(WHAT IS BEING ASKED) Only one stretch of the data is wanted: the line containing "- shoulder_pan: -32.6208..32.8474", the line containing "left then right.", and every line between them, copied exactly.

(INPUT RECORDS)
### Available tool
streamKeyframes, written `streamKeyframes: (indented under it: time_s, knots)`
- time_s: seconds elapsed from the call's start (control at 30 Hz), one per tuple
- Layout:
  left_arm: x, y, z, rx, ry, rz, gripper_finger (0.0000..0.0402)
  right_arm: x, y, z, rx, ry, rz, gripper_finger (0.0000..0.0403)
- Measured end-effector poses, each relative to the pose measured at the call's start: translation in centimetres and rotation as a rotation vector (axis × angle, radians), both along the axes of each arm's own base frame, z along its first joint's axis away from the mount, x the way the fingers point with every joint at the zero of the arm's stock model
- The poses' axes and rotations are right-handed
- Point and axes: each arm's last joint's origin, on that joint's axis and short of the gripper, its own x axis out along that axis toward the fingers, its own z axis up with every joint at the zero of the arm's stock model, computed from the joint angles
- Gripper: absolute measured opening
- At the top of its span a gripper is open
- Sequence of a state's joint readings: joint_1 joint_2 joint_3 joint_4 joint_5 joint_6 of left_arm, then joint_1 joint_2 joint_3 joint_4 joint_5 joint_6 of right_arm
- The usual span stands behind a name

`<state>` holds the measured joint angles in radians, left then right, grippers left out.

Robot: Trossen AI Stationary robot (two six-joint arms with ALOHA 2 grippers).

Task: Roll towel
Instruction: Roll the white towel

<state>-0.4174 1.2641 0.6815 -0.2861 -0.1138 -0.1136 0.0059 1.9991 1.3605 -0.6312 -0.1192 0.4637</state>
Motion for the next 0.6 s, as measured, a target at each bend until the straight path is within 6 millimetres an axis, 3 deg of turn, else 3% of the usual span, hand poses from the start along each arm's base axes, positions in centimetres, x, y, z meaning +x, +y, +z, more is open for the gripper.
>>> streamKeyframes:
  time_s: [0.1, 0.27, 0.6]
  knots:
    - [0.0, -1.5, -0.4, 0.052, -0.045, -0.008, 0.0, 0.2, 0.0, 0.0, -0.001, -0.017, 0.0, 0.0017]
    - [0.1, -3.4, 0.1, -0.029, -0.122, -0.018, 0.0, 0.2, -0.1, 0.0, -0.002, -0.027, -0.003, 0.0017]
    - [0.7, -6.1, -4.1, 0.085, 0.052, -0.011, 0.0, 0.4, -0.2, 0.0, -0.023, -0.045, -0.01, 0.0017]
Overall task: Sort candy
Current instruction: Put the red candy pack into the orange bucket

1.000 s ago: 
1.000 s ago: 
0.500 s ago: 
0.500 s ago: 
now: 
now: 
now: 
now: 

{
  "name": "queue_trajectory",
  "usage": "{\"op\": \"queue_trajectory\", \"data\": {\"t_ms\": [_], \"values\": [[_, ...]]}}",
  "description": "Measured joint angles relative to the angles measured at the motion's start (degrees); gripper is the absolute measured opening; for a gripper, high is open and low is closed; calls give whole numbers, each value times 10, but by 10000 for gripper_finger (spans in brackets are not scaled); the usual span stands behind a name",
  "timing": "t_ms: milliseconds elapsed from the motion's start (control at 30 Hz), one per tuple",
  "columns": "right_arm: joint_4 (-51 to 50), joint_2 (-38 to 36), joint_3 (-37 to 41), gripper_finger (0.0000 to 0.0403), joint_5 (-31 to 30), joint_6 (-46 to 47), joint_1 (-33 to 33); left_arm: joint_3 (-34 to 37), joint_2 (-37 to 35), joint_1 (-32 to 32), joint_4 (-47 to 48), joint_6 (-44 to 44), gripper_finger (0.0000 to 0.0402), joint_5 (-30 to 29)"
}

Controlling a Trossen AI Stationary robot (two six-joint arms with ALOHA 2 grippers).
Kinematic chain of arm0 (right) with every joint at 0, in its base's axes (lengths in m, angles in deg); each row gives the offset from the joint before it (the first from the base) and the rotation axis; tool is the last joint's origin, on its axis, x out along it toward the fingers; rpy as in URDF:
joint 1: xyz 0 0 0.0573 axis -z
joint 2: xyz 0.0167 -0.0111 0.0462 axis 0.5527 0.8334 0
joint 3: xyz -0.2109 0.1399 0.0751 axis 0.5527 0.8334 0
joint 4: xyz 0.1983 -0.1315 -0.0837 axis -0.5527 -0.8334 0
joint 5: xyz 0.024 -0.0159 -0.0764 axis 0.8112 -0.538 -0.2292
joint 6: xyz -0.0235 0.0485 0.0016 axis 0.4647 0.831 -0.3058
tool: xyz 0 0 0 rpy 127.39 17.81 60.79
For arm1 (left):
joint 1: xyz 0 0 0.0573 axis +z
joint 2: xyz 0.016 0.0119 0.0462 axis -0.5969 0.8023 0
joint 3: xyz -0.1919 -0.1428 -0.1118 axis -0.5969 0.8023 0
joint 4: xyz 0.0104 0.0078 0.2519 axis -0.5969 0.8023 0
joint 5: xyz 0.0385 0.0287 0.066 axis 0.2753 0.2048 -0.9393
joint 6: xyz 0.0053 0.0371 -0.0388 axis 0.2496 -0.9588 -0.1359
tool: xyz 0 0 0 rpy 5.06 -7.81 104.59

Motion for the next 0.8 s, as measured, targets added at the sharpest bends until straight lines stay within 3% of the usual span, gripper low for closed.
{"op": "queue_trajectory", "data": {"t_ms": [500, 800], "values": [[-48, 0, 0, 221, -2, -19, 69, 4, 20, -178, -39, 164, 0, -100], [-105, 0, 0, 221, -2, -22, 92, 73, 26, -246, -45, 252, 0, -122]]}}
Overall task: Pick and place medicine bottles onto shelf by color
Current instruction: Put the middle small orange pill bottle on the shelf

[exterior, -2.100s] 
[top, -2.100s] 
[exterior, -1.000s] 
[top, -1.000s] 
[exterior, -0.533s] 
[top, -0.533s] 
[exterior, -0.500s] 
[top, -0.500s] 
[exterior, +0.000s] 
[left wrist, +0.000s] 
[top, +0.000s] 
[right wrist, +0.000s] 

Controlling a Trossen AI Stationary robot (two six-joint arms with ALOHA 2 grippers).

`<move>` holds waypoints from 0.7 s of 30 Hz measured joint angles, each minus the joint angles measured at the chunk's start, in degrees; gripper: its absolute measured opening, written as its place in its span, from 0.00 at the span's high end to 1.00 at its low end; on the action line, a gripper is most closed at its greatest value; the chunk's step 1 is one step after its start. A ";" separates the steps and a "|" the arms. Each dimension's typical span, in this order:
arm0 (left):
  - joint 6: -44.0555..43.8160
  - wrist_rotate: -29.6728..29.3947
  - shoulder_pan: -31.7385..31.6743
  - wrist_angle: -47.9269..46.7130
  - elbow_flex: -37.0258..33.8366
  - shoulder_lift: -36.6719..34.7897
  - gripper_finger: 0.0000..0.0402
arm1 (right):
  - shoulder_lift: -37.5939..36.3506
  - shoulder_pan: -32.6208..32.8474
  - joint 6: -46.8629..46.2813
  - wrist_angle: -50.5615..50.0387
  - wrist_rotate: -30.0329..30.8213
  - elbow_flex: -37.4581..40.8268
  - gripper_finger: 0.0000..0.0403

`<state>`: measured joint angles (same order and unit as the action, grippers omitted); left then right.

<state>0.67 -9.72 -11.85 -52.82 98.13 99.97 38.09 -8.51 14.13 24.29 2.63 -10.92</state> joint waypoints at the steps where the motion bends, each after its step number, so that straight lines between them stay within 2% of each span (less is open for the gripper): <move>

(RESPONSE TO THE EXERCISE)
  - shoulder_pan: -32.6208..32.8474
  - joint 6: -46.8629..46.2813
  - wrist_angle: -50.5615..50.0387
  - wrist_rotate: -30.0329..30.8213
  - elbow_flex: -37.4581..40.8268
  - gripper_finger: 0.0000..0.0403

`<state>`: measured joint angles (same order and unit as the action, grippers omitted); left then right.

Nothing remains to be done for this exercise.